## [REQUIRED ACTION]
Would you transcribe each of the entries exactly, with nothing added or dropped?

(Stored data)
-------------------------

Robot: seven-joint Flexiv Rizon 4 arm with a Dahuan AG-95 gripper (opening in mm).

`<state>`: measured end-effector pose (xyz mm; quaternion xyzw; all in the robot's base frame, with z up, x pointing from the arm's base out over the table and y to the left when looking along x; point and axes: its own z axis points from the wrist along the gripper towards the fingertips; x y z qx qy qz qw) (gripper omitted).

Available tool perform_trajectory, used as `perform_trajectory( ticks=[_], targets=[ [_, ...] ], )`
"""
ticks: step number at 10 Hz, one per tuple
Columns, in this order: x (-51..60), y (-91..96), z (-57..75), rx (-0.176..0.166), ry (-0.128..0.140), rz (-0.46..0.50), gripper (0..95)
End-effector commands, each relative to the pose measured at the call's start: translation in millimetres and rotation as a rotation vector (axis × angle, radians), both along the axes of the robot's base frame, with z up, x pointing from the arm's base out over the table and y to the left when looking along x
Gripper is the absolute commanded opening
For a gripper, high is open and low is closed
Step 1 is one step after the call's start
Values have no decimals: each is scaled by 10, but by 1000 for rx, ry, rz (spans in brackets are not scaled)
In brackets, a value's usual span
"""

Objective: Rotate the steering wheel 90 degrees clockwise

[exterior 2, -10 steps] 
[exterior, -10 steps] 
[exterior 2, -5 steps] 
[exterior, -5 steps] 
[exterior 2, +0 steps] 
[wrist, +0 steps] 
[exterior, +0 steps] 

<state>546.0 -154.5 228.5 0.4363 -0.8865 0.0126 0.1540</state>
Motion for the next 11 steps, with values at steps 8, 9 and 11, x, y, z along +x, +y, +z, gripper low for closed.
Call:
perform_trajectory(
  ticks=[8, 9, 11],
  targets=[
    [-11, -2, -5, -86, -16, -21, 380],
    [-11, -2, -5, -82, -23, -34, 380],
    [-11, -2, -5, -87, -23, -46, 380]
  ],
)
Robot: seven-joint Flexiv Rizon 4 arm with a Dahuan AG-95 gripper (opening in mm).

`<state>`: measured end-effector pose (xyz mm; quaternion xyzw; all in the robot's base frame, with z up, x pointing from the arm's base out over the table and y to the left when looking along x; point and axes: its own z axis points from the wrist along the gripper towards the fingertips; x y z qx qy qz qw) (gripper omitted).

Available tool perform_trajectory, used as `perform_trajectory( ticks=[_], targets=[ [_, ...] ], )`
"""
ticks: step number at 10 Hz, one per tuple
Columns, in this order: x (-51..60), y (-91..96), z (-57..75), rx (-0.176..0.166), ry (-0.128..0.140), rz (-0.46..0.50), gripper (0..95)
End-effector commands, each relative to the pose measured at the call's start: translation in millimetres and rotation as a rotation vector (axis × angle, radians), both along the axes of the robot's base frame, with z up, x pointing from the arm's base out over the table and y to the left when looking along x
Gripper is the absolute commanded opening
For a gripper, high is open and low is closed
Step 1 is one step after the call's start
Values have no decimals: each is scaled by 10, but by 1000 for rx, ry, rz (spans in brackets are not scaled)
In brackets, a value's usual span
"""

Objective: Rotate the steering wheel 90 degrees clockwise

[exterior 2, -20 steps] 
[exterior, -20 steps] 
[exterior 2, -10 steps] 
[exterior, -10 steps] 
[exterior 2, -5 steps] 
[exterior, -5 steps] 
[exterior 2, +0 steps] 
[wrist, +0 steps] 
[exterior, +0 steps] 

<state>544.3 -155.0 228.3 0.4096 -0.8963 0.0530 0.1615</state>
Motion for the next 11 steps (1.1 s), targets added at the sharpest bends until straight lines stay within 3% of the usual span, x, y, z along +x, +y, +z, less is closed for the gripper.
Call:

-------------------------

## [TASK OUTPUT]
Robot: seven-joint Flexiv Rizon 4 arm with a Dahuan AG-95 gripper (opening in mm).

`<state>`: measured end-effector pose (xyz mm; quaternion xyzw; all in the robot's base frame, with z up, x pointing from the arm's base out over the table and y to the left when looking along x; point and axes: its own z axis points from the wrist along the gripper towards the fingertips; x y z qx qy qz qw) (gripper omitted).

Available tool perform_trajectory, used as `perform_trajectory( ticks=[_], targets=[ [_, ...] ], )`
"""
ticks: step number at 10 Hz, one per tuple
Columns, in this order: x (-51..60), y (-91..96), z (-57..75), rx (-0.176..0.166), ry (-0.128..0.140), rz (-0.46..0.50), gripper (0..95)
End-effector commands, each relative to the pose measured at the call's start: translation in millimetres and rotation as a rotation vector (axis × angle, radians), both along the axes of the robot's base frame, with z up, x pointing from the arm's base out over the table and y to the left when looking along x
Gripper is the absolute commanded opening
For a gripper, high is open and low is closed
Step 1 is one step after the call's start
Values have no decimals: each is scaled by 10, but by 1000 for rx, ry, rz (spans in brackets are not scaled)
In brackets, a value's usual span
"""

Objective: Rotate the steering wheel 90 degrees clockwise

[exterior 2, -10 steps] 
[exterior, -10 steps] 
[exterior 2, -5 steps] 
[exterior, -5 steps] 
[exterior 2, +0 steps] 
[wrist, +0 steps] 
[exterior, +0 steps] 

<state>546.0 -154.5 228.5 0.4363 -0.8865 0.0126 0.1540</state>
Motion for the next 11 steps, with values at steps 8, 9 and 11, x, y, z along +x, +y, +z, gripper low for closed.
Call:
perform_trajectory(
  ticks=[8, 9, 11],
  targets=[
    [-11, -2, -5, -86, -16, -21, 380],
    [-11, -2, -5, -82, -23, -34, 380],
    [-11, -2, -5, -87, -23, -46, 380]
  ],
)
Robot: seven-joint Flexiv Rizon 4 arm with a Dahuan AG-95 gripper (opening in mm).

`<state>`: measured end-effector pose (xyz mm; quaternion xyzw; all in the robot's base frame, with z up, x pointing from the arm's base out over the table and y to the left when looking along x; point and axes: its own z axis points from the wrist along the gripper towards the fingertips; x y z qx qy qz qw) (gripper omitted).

Available tool perform_trajectory, used as `perform_trajectory( ticks=[_], targets=[ [_, ...] ], )`
"""
ticks: step number at 10 Hz, one per tuple
Columns, in this order: x (-51..60), y (-91..96), z (-57..75), rx (-0.176..0.166), ry (-0.128..0.140), rz (-0.46..0.50), gripper (0..95)
End-effector commands, each relative to the pose measured at the call's start: translation in millimetres and rotation as a rotation vector (axis × angle, radians), both along the axes of the robot's base frame, with z up, x pointing from the arm's base out over the table and y to the left when looking along x
Gripper is the absolute commanded opening
For a gripper, high is open and low is closed
Step 1 is one step after the call's start
Values have no decimals: each is scaled by 10, but by 1000 for rx, ry, rz (spans in brackets are not scaled)
In brackets, a value's usual span
"""

Objective: Rotate the steering wheel 90 degrees clockwise

[exterior 2, -20 steps] 
[exterior, -20 steps] 
[exterior 2, -10 steps] 
[exterior, -10 steps] 
[exterior 2, -5 steps] 
[exterior, -5 steps] 
[exterior 2, +0 steps] 
[wrist, +0 steps] 
[exterior, +0 steps] 

<state>544.3 -155.0 228.3 0.4096 -0.8963 0.0530 0.1615</state>
Motion for the next 11 steps (1.1 s), targets added at the sharpest bends until straight lines stay within 3% of the usual span, x, y, z along +x, +y, +z, less is closed for the gripper.
Call:

No additional output will be given.